両陣とも7区と9区にはエースクラスを走らせた。強い者には強いものをぶつけ合った。つなぎとなる8区には箱根未経験者をどちらも出した。戦力的にも似ていた。両チームは復路で再レースといった様相を呈した。
7区での3年生対決、8区の初箱根対決では駒大が順大を猛追し、差はわずかになった。 復路のエースが走る9区、両校ともチームのエースが走った。大方の予想を覆し、駒大の高橋正仁が順大の高橋健介に競り勝つ。駒大は3区間連続区間賞で復路優勝も総合優勝も近づいたかのようだった。だが「復路の順大」が駒大にキバをむいたのは10区でのこと。

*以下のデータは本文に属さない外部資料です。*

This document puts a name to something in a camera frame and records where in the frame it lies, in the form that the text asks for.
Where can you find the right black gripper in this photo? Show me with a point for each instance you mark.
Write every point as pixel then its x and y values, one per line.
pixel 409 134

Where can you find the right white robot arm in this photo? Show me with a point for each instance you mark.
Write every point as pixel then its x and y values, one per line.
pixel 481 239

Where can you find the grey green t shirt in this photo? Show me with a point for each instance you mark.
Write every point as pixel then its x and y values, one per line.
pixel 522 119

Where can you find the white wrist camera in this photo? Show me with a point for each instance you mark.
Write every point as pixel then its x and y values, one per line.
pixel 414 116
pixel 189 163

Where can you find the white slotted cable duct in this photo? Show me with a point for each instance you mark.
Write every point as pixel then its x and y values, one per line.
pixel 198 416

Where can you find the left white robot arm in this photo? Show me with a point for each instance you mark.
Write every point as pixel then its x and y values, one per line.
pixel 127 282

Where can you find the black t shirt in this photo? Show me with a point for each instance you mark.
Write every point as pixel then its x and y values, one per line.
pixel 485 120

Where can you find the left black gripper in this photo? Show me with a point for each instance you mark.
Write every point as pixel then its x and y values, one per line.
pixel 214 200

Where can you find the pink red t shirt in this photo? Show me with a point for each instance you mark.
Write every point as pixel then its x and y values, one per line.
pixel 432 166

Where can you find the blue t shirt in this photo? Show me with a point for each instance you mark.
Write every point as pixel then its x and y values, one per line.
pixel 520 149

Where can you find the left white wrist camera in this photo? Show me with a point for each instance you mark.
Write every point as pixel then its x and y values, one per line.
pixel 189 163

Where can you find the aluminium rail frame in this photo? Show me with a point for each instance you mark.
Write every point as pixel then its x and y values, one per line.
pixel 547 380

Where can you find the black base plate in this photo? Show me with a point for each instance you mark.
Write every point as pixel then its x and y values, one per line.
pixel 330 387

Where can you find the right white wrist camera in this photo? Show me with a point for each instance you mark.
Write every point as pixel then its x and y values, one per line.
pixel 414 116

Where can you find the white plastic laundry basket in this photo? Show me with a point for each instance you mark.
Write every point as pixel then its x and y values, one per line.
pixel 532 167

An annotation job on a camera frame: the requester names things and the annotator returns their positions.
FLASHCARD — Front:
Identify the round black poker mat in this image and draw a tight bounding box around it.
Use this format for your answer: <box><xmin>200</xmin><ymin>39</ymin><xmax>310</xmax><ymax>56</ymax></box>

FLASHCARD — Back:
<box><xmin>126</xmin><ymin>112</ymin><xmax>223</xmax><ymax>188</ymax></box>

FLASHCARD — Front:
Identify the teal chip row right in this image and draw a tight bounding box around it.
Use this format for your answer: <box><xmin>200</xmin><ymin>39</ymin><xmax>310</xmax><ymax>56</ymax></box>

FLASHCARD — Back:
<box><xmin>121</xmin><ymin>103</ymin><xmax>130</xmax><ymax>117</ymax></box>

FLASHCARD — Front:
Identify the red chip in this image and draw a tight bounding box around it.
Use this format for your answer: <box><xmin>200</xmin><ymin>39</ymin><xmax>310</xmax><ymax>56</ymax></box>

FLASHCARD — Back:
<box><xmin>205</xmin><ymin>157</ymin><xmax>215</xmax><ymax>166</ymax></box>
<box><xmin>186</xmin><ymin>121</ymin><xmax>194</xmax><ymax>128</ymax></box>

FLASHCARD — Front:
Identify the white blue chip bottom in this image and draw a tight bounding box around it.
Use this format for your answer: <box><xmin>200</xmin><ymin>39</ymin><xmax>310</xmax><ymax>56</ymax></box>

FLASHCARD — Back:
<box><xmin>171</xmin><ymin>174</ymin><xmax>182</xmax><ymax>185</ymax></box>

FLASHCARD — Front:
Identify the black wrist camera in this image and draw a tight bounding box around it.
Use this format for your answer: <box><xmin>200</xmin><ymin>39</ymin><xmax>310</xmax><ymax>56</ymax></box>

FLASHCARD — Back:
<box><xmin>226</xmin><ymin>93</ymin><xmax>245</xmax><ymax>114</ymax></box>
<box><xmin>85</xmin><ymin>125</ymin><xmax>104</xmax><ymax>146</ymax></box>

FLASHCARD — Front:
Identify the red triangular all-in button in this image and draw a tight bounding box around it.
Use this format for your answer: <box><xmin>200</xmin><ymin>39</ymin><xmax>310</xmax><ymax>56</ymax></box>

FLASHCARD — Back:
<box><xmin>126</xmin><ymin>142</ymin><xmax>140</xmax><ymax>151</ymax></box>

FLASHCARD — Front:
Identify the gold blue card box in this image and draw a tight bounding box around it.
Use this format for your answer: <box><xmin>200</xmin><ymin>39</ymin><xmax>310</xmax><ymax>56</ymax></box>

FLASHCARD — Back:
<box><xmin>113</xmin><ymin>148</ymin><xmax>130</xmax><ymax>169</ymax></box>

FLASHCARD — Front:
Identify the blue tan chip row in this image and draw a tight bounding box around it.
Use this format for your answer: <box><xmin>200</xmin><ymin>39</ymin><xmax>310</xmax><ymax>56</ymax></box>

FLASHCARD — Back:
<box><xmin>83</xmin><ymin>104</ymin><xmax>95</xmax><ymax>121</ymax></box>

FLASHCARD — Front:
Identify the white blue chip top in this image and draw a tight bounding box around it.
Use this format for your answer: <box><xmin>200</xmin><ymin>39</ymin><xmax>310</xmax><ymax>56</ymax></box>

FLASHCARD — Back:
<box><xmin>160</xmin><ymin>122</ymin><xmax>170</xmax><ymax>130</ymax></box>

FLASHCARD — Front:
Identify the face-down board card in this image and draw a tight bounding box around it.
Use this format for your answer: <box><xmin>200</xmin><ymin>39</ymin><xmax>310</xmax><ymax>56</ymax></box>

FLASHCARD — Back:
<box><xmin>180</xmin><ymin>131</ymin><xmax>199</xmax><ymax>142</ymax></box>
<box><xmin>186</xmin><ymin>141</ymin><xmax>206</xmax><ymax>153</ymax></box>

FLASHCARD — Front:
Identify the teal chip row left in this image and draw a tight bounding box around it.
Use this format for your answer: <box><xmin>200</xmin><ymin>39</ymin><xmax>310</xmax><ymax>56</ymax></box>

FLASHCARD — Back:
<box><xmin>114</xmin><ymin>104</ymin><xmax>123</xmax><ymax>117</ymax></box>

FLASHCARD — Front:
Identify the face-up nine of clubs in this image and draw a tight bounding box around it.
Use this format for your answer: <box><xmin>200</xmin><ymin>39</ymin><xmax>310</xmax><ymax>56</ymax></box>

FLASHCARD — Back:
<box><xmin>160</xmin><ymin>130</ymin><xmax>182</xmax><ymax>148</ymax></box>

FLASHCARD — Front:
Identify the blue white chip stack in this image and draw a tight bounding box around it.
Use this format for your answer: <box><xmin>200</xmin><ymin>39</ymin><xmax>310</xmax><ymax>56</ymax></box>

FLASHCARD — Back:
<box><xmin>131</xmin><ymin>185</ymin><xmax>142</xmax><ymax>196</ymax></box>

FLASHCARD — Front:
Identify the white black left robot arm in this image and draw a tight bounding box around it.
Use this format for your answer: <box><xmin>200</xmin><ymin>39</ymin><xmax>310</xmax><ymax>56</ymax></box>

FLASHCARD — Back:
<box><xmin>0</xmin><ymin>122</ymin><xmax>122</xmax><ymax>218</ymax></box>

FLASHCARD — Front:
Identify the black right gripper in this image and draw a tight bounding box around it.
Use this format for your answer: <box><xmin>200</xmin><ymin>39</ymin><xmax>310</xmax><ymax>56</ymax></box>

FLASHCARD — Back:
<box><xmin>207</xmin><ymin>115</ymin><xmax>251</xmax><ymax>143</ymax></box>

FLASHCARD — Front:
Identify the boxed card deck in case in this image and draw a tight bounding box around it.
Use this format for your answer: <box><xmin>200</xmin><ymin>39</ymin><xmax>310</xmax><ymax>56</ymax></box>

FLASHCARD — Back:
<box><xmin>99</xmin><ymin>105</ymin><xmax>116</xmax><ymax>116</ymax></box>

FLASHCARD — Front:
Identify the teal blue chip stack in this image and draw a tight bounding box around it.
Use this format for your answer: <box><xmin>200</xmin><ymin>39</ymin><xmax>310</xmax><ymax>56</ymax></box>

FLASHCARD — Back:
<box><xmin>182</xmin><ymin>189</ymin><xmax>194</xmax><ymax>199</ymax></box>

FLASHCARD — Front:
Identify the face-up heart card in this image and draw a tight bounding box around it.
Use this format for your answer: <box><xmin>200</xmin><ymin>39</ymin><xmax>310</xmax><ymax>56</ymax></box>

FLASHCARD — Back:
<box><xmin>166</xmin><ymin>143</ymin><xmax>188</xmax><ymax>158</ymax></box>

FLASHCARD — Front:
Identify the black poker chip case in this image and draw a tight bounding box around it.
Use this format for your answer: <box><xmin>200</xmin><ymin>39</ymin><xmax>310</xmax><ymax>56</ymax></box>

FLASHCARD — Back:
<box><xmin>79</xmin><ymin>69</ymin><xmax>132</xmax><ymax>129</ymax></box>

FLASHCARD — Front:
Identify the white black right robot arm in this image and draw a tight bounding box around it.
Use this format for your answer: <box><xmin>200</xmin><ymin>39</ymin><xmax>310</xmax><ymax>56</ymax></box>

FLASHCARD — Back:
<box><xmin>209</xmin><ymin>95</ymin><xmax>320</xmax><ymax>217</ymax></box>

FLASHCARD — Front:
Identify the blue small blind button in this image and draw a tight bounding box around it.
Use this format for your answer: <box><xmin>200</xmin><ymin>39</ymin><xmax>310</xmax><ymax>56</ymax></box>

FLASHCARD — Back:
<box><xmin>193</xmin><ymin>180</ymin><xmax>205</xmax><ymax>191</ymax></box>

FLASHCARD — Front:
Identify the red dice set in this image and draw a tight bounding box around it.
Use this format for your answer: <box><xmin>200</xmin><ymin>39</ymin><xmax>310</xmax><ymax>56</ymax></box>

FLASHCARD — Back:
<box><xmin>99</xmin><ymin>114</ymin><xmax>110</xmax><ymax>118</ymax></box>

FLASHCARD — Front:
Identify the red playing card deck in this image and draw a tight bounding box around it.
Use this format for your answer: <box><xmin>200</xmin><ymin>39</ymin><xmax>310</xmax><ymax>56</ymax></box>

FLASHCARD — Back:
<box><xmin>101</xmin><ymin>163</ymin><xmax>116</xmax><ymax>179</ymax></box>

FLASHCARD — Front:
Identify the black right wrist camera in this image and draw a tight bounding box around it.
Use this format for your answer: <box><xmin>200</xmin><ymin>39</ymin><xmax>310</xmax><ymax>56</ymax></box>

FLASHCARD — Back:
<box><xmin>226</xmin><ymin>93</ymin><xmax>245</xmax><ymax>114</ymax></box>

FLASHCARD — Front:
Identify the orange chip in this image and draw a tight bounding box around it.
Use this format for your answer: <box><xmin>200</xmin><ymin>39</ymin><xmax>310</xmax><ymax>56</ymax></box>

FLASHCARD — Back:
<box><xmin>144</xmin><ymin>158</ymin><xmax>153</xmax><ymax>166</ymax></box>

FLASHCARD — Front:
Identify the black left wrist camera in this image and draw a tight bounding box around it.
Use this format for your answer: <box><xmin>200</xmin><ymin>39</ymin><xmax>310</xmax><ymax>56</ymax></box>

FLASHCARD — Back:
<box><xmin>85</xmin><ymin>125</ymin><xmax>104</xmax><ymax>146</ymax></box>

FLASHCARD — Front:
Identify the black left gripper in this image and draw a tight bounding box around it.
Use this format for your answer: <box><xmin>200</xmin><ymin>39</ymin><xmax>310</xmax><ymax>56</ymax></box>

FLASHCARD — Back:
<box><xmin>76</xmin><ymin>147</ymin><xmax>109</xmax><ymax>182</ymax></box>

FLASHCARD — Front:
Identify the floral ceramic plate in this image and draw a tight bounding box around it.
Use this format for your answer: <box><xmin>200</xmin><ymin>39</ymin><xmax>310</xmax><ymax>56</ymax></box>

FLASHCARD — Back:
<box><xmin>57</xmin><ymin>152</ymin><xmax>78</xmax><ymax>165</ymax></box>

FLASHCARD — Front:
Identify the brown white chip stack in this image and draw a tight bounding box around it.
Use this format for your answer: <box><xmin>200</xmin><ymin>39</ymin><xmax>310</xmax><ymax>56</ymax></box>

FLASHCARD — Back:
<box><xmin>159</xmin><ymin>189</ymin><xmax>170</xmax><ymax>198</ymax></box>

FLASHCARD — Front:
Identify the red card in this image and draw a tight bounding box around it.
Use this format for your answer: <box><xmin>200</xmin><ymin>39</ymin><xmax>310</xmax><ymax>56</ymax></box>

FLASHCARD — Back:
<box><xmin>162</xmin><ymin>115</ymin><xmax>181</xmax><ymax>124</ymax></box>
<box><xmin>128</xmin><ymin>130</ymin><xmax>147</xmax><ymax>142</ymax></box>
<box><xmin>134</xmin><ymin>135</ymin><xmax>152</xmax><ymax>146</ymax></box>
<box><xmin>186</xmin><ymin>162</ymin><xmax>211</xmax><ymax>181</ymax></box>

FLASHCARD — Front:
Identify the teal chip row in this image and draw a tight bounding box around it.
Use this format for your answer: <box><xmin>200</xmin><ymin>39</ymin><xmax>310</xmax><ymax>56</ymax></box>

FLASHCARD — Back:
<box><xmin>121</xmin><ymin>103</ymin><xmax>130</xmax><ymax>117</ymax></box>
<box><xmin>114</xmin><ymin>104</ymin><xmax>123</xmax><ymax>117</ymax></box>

伝統的に復路を軽視しない順大はアンカー育成にも力を入れていた。3年目のアンカー宮崎は勝負強さを発揮し、再逆転に成功する。そのまま優勝のゴールテープを切った。10区での首位交代は15年ぶり。15年前も順大が逆転
優勝した。 アンカー勝負そして復路での戦いは復路重視の先達順大が駒大の上を行った。優勝を決めたのは「復路の順大」だった。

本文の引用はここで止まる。